Equality, the *Original* Original Sin
If it seems that demands for “equality” lie at the heart of most of the troubles now facing our country, well, they do. Equality is the ideal demand from those whose goal is our destruction because it cannot be met, no matter how hard we may try. If there is one thing people are not it is equal. We differ in so many ways that only iron tyranny, like that of Stalin, can create even an appearance of equality. And in Stalin’s Soviet Union, some comrades were still more equal than others. Stalin did not go hungry because millions of Ukrainians were starving.
It should not surprise Christians that those who make war on us often do so in the name of “equality”, because a demand for equality was the original original sin. Revelation 12, verses 7-9, outline that sin:
And there was war in heaven: Michael and his angels fought against the dragon; and the dragon fought and his angels.
And prevailed not; neither was their place found more in heaven.
And the great dragon was cast out, that old serpent, called the Devil, and Satan, which deceiveth the whole world: he was cast out into the earth, and his angels were cast out with him.
Church tradition says the reason for war in heaven was Satan’s demand for equality with God. That tradition is supported by one of Satan’s temptations of Christ, where he offers Christ all the kingdoms of the world if he will bow down and worship him. Like today’s cultural Marxists, Satan demands equality but really seeks to be top dog (or, since we are speaking of the Devil, top cat).
The traditional Christian view rejects equality, defined now as interchangeability. C.S. Lewis describes and defends that older view in his last book, The Discarded Image. It is a defense of the pre-Copernican understanding of the Cosmos, where the earth was at the center and all else revolved around it. Lewis knew that was not physically true, but he was talking about more than science. The Middle Ages believed not only that the sun revolved around the earth, but that every person and every thing had an assigned place and function, unique to itself. It or he had within a gentle force, which Lewis called “kindly inclining”, that would, if allowed by their will, lead them to that place and purpose. For the spheres to be in harmony, everyone and everything had to be in his or its intended place, doing what God wanted them to do.

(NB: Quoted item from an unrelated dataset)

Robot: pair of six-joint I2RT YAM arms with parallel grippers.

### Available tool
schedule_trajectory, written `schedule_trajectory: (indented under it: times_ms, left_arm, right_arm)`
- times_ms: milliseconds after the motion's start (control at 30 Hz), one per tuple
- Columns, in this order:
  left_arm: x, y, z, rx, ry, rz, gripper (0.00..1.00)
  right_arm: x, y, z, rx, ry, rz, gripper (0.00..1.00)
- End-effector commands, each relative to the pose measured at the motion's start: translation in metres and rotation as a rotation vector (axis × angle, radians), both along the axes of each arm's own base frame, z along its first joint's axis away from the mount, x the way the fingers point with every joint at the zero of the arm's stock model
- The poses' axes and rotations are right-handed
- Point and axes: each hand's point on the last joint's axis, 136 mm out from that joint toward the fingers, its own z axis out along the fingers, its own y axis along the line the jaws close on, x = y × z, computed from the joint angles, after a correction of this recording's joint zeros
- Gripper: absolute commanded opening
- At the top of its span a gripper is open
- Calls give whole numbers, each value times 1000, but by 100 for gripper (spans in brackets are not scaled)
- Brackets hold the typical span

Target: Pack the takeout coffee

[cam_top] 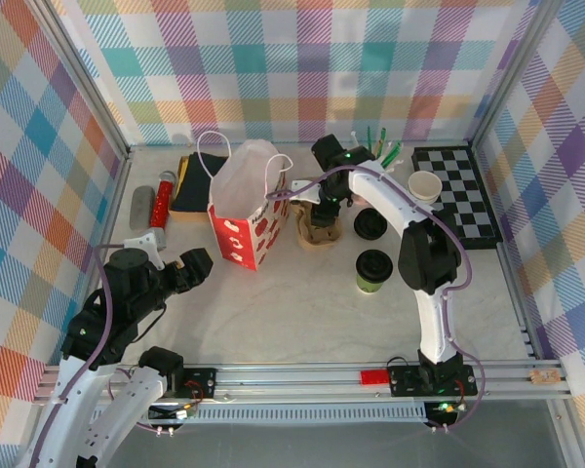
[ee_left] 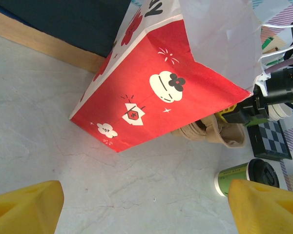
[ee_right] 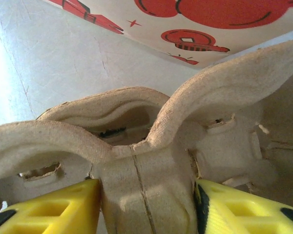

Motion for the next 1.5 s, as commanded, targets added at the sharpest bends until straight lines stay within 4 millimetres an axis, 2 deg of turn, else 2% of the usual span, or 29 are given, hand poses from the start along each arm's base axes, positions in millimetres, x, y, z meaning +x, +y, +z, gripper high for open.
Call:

Nothing could be further from equality. We are equal recipients of God’s love and of His hope for our salvation, but in no other ways. No one else will have, in time or place, our role and purpose in the universe.
Since Lewis wrote, our understanding of the Cosmos has grown and changed. We now have reason to think there are many earth-like planets, billions possibly. We do not yet know, but at least some of those worlds probably have intelligent life, life modeled as we are on God, our and their Creator (the old name for the “Big Bang" is “the Creation”).
The relationship between science and Christian theology is also changing. Mathematics and science have, in recent years, identified multiple dimensions we do not perceive and suggested there may be many parallel universes, which may not have the same laws of physics as our universe. Astrophysicists have discovered that most of the matter in the universe cannot be detected through the five senses; now called “dark matter”, earlier centuries knew it as phlogiston. Together, these findings may (I stress may) give us some insight into the world we enter through death. As the late Jeffery Hart wrote, when the scientists finally reach the pinnacle of their Mount Parnassus, they may find the theologians already there.
Lewis gives us more to think about in this regard in his three science/theology novels, Out of the Silent Planet, Perelandra, and That Hideous Strength. Set within our solar system, the three books have other planets inhabited by intelligent life but earth the only place where that creature, man, fell. That fall, the second original sin, occurred because Satan was cast into earth after his rebellion. Had earth held no Satan, no one would have tempted Eve.
If we expand Lewis’s thesis to our entire universe, there is still only one God and one Satan, therefore only one planet into which Satan was cast, one planet where the creation modeled on God fell and one planet where the Second Person of the Trinity became incarnate and died to redeem His fallen creatures. In that sense, the pre-Copernican model of the universe may still be valid; because of those events, earth may be the spiritual center of the universe even though it is not so physically. Lewis’s defense of the Medieval world view is thus justified and the discarded image born anew.
And evil and sin came into the world because of a demand for equality. Should it surprise us that Satan is demanding it still?